TASK REQUIREMENTS:
Search each line of the data for the word "post"; copy every line where it is found.

DATA RECORDS:
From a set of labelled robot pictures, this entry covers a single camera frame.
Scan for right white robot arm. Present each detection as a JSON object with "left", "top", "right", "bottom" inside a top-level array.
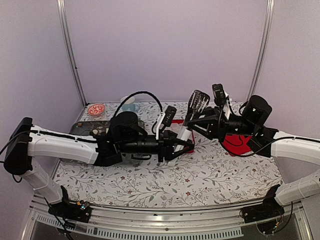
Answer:
[{"left": 188, "top": 95, "right": 320, "bottom": 218}]

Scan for right aluminium frame post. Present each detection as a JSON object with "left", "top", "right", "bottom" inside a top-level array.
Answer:
[{"left": 246, "top": 0, "right": 275, "bottom": 101}]

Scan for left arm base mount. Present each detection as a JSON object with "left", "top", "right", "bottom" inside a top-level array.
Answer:
[{"left": 48, "top": 185, "right": 92, "bottom": 223}]

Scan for red box lid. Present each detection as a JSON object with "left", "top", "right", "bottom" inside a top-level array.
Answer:
[{"left": 223, "top": 134, "right": 252, "bottom": 155}]

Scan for left black camera cable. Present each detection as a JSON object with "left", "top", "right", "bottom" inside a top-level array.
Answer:
[{"left": 113, "top": 90, "right": 165, "bottom": 118}]

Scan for front aluminium rail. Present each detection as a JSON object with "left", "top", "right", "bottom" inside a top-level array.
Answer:
[{"left": 21, "top": 194, "right": 318, "bottom": 240}]

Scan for red chocolate box base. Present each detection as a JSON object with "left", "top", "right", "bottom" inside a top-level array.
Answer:
[{"left": 170, "top": 119, "right": 195, "bottom": 154}]

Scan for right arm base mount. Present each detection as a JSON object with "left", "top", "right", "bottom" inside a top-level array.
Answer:
[{"left": 239, "top": 184, "right": 285, "bottom": 223}]

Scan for red patterned small bowl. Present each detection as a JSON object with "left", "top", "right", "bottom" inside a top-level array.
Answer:
[{"left": 87, "top": 103, "right": 106, "bottom": 117}]

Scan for light blue mug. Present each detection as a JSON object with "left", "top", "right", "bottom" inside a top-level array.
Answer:
[{"left": 121, "top": 96, "right": 140, "bottom": 113}]

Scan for left aluminium frame post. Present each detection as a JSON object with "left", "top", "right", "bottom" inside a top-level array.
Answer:
[{"left": 56, "top": 0, "right": 88, "bottom": 107}]

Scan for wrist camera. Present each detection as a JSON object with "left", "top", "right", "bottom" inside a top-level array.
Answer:
[
  {"left": 212, "top": 83, "right": 226, "bottom": 107},
  {"left": 162, "top": 105, "right": 177, "bottom": 127}
]

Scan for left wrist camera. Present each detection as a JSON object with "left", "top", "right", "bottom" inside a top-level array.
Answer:
[{"left": 162, "top": 105, "right": 177, "bottom": 127}]

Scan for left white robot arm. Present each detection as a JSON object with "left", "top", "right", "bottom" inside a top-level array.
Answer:
[{"left": 3, "top": 111, "right": 195, "bottom": 217}]

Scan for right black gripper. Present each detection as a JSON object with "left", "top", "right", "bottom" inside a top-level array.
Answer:
[{"left": 185, "top": 106, "right": 257, "bottom": 143}]

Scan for green floral tray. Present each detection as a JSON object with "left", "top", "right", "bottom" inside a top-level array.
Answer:
[{"left": 69, "top": 120, "right": 151, "bottom": 166}]

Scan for aluminium frame post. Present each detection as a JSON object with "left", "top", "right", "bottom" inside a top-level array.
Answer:
[
  {"left": 246, "top": 0, "right": 275, "bottom": 101},
  {"left": 56, "top": 0, "right": 88, "bottom": 107}
]

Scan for floral tablecloth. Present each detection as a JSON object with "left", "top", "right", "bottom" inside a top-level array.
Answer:
[{"left": 49, "top": 100, "right": 285, "bottom": 208}]

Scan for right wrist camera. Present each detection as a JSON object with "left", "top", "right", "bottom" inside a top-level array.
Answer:
[{"left": 212, "top": 83, "right": 226, "bottom": 107}]

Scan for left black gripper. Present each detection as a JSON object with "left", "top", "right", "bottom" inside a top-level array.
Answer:
[{"left": 119, "top": 129, "right": 195, "bottom": 162}]

TASK OUTPUT:
Scan for right aluminium frame post. Present each detection as a JSON object with "left", "top", "right", "bottom" inside a top-level array.
Scan for left aluminium frame post. Present each detection as a JSON object with "left", "top", "right", "bottom" inside a top-level array.
Scan for aluminium frame post. Present each detection as a JSON object with "left", "top", "right", "bottom" inside a top-level array.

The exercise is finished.